* Work request: Transcribe nothing except the lines below that run from the one with "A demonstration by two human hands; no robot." to the one with "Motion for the", ends included, and do not copy any picture.
● ● ● ● ● ● ●
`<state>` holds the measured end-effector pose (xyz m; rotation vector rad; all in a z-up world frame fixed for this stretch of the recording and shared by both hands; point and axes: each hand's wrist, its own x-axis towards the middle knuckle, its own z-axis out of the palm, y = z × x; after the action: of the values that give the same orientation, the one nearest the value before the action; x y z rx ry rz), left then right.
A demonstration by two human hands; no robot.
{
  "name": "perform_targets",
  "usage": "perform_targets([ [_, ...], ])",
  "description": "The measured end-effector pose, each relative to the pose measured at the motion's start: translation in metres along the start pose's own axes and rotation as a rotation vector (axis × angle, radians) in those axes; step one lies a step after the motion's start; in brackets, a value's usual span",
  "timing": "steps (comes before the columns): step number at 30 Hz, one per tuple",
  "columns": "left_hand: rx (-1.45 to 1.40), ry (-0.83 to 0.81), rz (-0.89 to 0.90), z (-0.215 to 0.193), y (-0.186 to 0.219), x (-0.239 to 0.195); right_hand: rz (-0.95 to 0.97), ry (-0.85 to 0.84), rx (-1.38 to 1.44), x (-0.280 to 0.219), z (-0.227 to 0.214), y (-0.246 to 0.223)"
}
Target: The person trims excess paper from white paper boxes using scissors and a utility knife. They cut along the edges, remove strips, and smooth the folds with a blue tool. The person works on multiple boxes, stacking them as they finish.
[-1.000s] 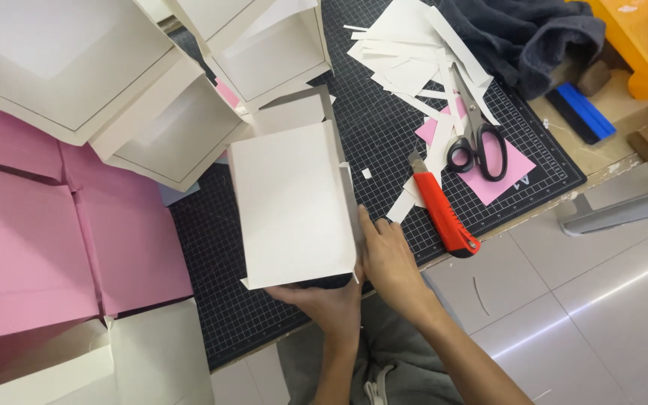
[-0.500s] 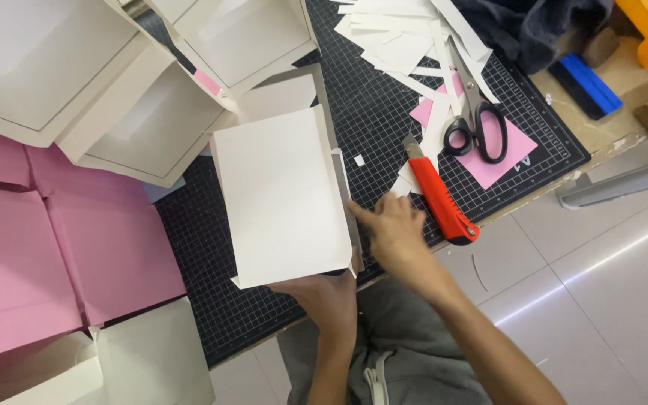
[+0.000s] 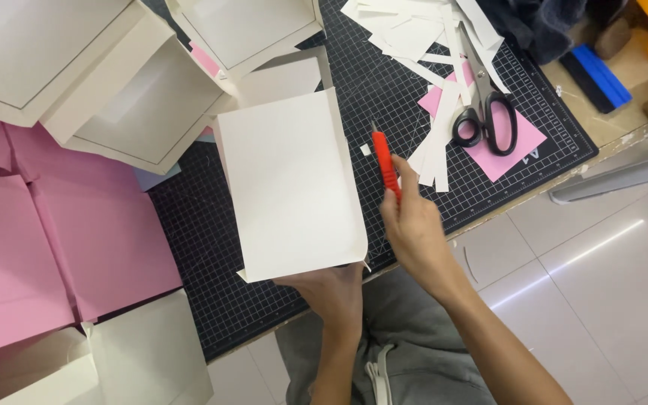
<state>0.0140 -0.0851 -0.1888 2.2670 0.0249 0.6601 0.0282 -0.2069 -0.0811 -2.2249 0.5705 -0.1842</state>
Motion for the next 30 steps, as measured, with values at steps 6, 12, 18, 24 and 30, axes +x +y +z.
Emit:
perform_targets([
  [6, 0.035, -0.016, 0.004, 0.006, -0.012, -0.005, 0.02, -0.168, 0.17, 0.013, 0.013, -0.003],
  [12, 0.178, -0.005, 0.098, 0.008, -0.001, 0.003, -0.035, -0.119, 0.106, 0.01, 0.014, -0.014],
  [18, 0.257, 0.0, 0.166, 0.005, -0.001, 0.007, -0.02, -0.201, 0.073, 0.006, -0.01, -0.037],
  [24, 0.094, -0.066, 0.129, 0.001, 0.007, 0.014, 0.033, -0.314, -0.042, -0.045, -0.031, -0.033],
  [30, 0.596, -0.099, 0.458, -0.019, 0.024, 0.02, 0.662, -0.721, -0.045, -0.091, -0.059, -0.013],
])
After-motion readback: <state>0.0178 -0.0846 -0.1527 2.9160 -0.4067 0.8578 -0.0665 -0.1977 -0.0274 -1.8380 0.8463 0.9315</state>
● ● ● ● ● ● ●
* Output below:
A demonstration by two human hands; no robot.
{
  "name": "perform_targets",
  "usage": "perform_targets([ [_, ...], ])",
  "description": "The measured end-effector pose, each relative to the pose measured at the motion's start: translation in metres along the start pose's own axes and rotation as a rotation vector (axis × angle, radians) in those axes; step one lies a step after the motion's start; in brackets, a value's usual span",
  "timing": "steps (comes before the columns): step number at 30 Hz, one per tuple",
  "columns": "left_hand: rx (-1.45 to 1.40), ry (-0.83 to 0.81), rz (-0.89 to 0.90), z (-0.215 to 0.193), y (-0.186 to 0.219), x (-0.239 to 0.195); right_hand: rz (-0.95 to 0.97), ry (-0.85 to 0.84), rx (-1.38 to 1.44), x (-0.280 to 0.219), z (-0.227 to 0.214), y (-0.246 to 0.223)"
}
Target: The person trims excess paper from white paper boxes using scissors and a utility knife. They cut along the edges, remove strips, and smooth the folds with a blue tool. The person works on multiple boxes, stacking them as they finish.
[-1.000s] 
[-0.500s] 
[+0.000s] 
<state>0.0140 -0.0851 -0.1888 2.2670 0.0249 0.6601 0.0282 -0.2069 -0.0811 -2.2249 0.5705 -0.1842</state>
Motion for the next 30 steps, as measured, with values at steps 6, 12, 18, 24 and 30, axes +x +y +z.

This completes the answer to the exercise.